# Any good spots around Steubenville?



## HeaVyMeTaLFiSHinGFiEnD (Oct 2, 2010)

Ive never really cared about fishing the river much because everyone says not to eat anything that comes out of it, but Ive been making multiple trips to Steubenville every week and looking for something to do to pass the time while im down there. Not looking for any honey holes, just some decent spots with shore access. I noticed there is a Marina there. Is it worth fishing?


----------



## M.Magis (Apr 5, 2004)

Its been at least 30 years, but my grandpa and I used use jigging spoons for sauger at the dam. I have no idea what its like these days.


----------



## Hatchetman (Apr 13, 2004)

HeaVyMeTaLFiSHinGFiEnD said:


> Ive never really cared about fishing the river much because everyone says not to eat anything that comes out of it, but Ive been making multiple trips to Steubenville every week and looking for something to do to pass the time while im down there. Not looking for any honey holes, just some decent spots with shore access. I noticed there is a Marina there. Is it worth fishing?



As long as you have a concealed carry....


----------



## Jarnos123 (Aug 8, 2011)

HeaVyMeTaLFiSHinGFiEnD said:


> Ive never really cared about fishing the river much because everyone says not to eat anything that comes out of it, but Ive been making multiple trips to Steubenville every week and looking for something to do to pass the time while im down there. Not looking for any honey holes, just some decent spots with shore access. I noticed there is a Marina there. Is it worth fishing?


You’re right in between two dams. I would pick Pike Island 20 minutes south of Steubenville but New Cumberland to the North is an option too. 
I live closer to Cumberland but make the drive to Pike 95% of the time,... if that tells you anything. For nothing else it’s more convenient for parking and a lot more area to fish. 
can’t speak much of the river in between, I’m sure there are some feeder creeks and probably some places that if I stumbled on them I may never go back to a Dam to fish. Not quite retired yet and not enough time to search for those honey holes yet.


----------



## HeaVyMeTaLFiSHinGFiEnD (Oct 2, 2010)

Hatchetman said:


> As long as you have a concealed carry....


LoL.


Hatchetman said:


> As long as you have a concealed carry....

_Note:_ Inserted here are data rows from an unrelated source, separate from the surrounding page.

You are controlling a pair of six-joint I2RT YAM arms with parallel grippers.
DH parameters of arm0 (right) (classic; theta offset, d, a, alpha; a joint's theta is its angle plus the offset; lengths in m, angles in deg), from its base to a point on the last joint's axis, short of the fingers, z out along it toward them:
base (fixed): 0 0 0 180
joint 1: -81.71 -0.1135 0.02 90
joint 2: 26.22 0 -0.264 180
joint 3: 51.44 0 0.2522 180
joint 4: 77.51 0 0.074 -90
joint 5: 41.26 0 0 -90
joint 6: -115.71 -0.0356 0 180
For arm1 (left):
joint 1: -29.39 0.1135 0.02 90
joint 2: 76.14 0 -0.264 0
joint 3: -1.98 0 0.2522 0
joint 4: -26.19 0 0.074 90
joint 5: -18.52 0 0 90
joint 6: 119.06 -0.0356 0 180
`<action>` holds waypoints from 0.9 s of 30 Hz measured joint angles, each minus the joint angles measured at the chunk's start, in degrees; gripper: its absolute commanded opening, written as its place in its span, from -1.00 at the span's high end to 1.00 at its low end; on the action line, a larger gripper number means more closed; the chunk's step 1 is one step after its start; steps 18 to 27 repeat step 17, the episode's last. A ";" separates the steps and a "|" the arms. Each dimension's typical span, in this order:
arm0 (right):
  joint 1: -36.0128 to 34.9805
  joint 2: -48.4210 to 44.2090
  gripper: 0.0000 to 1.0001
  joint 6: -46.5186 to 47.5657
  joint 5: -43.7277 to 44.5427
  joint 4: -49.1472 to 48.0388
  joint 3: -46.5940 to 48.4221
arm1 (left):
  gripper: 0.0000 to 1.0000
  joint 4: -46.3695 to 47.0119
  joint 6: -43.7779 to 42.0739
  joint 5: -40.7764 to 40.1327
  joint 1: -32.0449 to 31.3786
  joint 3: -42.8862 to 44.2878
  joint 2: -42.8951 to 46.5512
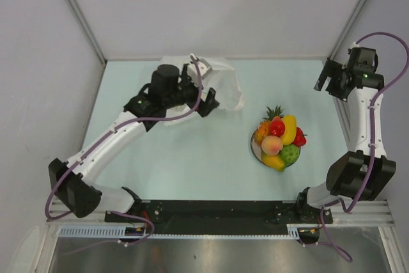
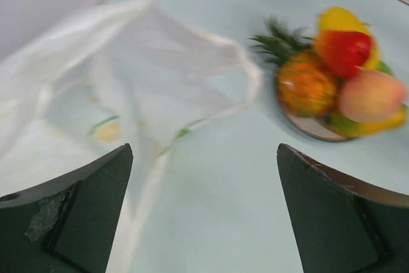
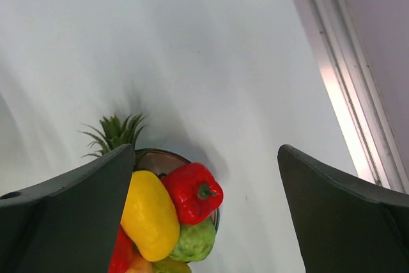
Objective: Take the fake fruits out of the plastic bag
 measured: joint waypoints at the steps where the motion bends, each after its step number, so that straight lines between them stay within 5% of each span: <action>1: 0.22 -0.55 -0.99 -0.96 1.36 -0.37 -0.50 | -0.99 0.31 -0.46 -1.64 1.99 0.07 0.90; 11: 0.68 -6.56 -1.00 -3.21 5.31 -1.53 -3.41 | -1.00 7.43 -3.41 -24.35 13.55 0.07 4.48; 17: 0.57 -6.58 -1.00 -3.13 2.54 -5.46 -3.48 | -1.00 6.86 -0.02 -27.23 22.05 0.07 4.31; 27: 0.57 -6.58 -1.00 -3.13 2.54 -5.46 -3.48 | -1.00 6.86 -0.02 -27.23 22.05 0.07 4.31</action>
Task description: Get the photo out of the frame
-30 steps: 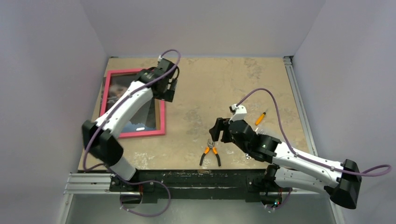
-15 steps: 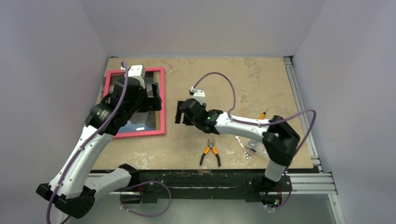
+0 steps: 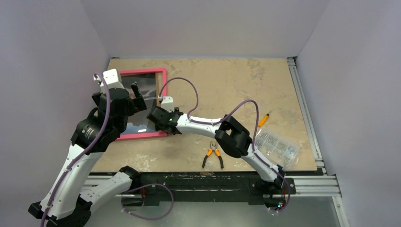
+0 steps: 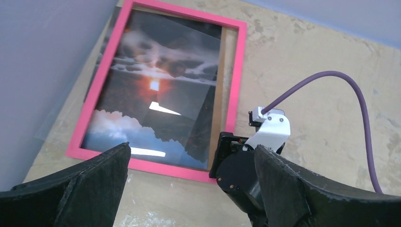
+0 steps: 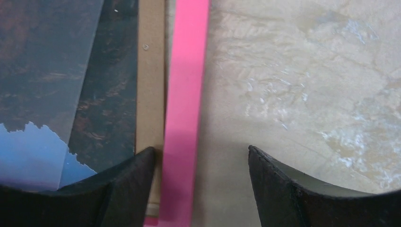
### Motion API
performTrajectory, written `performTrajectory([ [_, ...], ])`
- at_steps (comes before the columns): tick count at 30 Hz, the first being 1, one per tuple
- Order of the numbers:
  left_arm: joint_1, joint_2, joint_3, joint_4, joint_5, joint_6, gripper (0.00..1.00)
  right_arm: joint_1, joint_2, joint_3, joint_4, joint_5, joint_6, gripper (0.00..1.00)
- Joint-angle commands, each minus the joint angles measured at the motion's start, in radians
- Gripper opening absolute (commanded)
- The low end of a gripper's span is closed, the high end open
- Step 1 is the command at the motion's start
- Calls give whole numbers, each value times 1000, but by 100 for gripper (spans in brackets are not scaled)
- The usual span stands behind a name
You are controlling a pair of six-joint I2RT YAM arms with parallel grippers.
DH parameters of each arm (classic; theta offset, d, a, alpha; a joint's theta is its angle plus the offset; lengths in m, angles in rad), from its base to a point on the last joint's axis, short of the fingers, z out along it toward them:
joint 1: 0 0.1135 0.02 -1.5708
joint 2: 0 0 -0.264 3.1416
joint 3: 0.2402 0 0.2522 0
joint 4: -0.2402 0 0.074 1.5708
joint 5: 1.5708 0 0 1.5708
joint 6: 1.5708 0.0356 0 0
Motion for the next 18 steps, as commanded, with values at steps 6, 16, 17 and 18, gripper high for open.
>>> performTrajectory([
  [6,-43,-54,-39,-6,-156,-36,100,15,97,183,-170,130,20,37],
  [16,-57,-85,-56,-11,-178,-51,100,12,13,146,-101,95,79,3],
  [17,-56,-86,-56,-12,-177,-53,100,8,0,148,-106,93,90,0],
  [18,-56,-87,-56,-12,-177,-51,100,3,-11,149,-112,89,107,0],
])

Steubenville is like a scene out of the walking dead lol


----------



## cspot (Nov 22, 2020)

HeaVyMeTaLFiSHinGFiEnD said:


> LoL.
> 
> Steubenville is like a scene out of the walking dead lol


You do see some interesting sights when fishing at the Marina. The few times that I have fished it, I haven't stayed that late into the night. In the summertime in the evening it isn't too bad as there is usually quite a few people around fishing and sitting enjoying the water.


----------



## BuckeyeFishinNut (Feb 8, 2005)

A number of guys fish the Ohio side of New Cumberland dam, fishing toward the end of the lock wall, using it as a current break. You could also hit Pike Island dam, a lot of fishing access and parking on the Ohio side. Fishing varies at both dams, a lot is dependent on water height and current.


----------



## Phish_4_Bass (Sep 18, 2008)

I'd say you're probably wasting your time at the Steubenville marina this time of year. Summertime at the marina is still hit or miss (mostly miss) 
My vote is New Cumberland dam in Stratton. Pike island is okay, but you have more room to fish along the rocks at New Cumberland...


----------



## WISH IT WAS YOU (Jul 25, 2006)

New Cumberland is way better than pike if you fish the Wv side just my own opinion tho


----------